Simon and Jane started with a small greenhouse, 200 chickens and a 1950s Farmall tractor. They had spent a week traveling to visit various fermenters, taking notes and asking lots of questions. Sandor Katz’s Wild Fermentation is credited with starting the resurgence in interest in this type of food—the book was also their bible. Recently, the two had the opportunity to meet Katz at the Common Ground Fair. To them, he’s a celebrity.
After purchasing Thirty Acre Farm in Whitefiled, they had to work hard to convert the land into a working farm with the proper infrastructure to produce the fermented foods. This meant building a timber-frame barn, putting up greenhouses and converting a garage into a commercial kitchen (they have since rented kitchen space near the farm).

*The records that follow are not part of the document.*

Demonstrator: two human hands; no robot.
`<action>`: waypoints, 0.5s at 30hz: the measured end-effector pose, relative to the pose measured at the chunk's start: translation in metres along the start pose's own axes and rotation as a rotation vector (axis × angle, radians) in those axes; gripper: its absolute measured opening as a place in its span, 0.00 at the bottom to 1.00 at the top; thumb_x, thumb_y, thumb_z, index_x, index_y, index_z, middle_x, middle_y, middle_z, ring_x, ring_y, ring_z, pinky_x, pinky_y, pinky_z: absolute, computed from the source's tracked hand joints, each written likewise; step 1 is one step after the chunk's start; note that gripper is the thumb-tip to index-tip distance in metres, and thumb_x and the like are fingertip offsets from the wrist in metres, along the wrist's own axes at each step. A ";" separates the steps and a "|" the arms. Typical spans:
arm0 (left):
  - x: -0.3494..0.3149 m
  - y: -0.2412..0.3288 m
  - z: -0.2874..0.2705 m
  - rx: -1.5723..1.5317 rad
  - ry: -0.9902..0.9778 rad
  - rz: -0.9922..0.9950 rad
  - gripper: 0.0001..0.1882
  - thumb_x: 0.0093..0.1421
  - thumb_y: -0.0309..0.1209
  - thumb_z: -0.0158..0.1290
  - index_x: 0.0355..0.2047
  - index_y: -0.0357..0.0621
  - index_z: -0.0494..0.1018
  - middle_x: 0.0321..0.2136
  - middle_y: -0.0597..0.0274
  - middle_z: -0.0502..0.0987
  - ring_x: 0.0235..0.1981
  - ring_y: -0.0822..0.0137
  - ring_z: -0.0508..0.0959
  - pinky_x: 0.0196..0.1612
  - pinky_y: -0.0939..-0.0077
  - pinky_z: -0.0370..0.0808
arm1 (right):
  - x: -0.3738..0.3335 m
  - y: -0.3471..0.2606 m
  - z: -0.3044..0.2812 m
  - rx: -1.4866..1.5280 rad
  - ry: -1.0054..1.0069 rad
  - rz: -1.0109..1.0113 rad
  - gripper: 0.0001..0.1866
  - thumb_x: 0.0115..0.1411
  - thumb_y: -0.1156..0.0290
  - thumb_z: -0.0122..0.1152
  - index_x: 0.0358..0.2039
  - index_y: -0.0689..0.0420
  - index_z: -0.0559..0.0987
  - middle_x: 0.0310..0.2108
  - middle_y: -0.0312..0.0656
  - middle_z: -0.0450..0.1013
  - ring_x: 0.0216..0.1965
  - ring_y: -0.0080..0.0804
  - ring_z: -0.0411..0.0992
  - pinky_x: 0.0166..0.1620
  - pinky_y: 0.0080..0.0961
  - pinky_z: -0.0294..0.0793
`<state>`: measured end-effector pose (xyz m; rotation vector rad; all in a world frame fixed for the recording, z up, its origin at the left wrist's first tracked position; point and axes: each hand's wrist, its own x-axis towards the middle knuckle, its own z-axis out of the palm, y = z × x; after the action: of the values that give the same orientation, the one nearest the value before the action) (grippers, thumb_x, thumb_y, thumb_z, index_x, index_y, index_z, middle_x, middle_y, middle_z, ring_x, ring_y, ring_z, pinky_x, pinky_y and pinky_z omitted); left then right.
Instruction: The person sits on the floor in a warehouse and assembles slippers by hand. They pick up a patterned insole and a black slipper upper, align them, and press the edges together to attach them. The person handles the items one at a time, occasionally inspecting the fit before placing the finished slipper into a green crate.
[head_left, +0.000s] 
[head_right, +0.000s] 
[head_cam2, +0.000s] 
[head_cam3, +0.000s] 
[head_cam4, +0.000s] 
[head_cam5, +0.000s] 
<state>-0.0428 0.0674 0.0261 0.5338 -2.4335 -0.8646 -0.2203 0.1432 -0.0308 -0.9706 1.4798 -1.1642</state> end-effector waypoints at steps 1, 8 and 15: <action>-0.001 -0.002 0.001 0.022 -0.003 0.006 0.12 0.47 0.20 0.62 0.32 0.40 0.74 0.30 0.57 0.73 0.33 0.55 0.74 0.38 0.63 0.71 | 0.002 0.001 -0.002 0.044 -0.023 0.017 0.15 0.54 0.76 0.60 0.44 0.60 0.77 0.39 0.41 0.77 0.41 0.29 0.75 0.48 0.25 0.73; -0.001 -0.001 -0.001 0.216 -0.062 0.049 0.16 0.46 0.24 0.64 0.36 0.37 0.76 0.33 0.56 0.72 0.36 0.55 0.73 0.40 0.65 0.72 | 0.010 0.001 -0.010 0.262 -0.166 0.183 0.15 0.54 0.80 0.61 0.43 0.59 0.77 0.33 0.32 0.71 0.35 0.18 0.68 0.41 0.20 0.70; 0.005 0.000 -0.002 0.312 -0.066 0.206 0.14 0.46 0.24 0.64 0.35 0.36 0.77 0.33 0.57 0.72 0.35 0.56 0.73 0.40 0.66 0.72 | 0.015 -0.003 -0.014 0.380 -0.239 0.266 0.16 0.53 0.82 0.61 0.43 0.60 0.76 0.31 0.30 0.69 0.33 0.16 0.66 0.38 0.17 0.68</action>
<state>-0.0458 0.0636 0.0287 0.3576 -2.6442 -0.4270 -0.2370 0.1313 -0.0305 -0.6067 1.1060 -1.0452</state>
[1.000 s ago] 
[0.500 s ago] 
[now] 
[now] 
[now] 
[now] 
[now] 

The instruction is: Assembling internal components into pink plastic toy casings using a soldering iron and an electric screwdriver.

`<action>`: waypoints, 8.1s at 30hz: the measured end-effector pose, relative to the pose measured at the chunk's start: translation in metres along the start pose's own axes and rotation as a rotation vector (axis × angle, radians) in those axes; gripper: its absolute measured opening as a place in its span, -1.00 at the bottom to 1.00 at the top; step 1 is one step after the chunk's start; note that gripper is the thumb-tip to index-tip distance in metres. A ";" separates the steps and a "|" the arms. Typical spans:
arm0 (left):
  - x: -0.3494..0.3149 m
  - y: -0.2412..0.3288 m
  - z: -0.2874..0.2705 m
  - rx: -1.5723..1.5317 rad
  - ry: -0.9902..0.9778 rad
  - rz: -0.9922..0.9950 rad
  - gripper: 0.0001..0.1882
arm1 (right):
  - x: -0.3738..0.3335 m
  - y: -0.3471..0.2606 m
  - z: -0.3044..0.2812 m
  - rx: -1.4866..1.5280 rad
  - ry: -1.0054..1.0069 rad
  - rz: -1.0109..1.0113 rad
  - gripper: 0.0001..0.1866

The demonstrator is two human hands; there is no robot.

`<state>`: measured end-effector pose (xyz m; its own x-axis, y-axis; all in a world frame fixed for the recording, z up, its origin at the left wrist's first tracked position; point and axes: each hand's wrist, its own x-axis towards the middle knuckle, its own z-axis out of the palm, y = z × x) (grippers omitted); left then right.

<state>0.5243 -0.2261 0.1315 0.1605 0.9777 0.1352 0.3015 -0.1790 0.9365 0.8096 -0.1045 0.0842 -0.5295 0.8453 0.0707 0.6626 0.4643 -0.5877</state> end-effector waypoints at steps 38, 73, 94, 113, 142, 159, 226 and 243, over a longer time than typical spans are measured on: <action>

Jane recalls, “We’ve had so much help along the way—emotional and physical support from our families, friends and folks working for us at all stages of our business—but it was just Simon and I who started the farm. We had both worked on farms, read about farming and had made our mind up that we wanted our own farm. In the early days we would stay up all night listening to music and shredding cabbage with a Hobart shredder! Those days ended quickly after the births of our two sons, and we’ve enlisted a lot more help to get it all done.”
Other advice has been useful for Jane and Simon to grow Thirty Acres Farm: Sample products at as many events, markets, fairs and stores as possible; take advantage of social media to share photos and news about your food business (Facebook, Instagram, etc.); and tap into the community of farmers in Maine.
• Grant opportunities in Maine: Farms for the Future, No Small Potatoes, State of Maine irrigation assistance, Natural Resources Council of Maine
• Licensure: Thirty Acre Farm needed a license from the Department of Agriculture that licenses their commercial kitchen where the food is processed. They also send samples annually to the University of Maine Cooperative Extension to test for safety, and the business is certified organic through Maine Organic Farmers and Growers Association (MOFGA).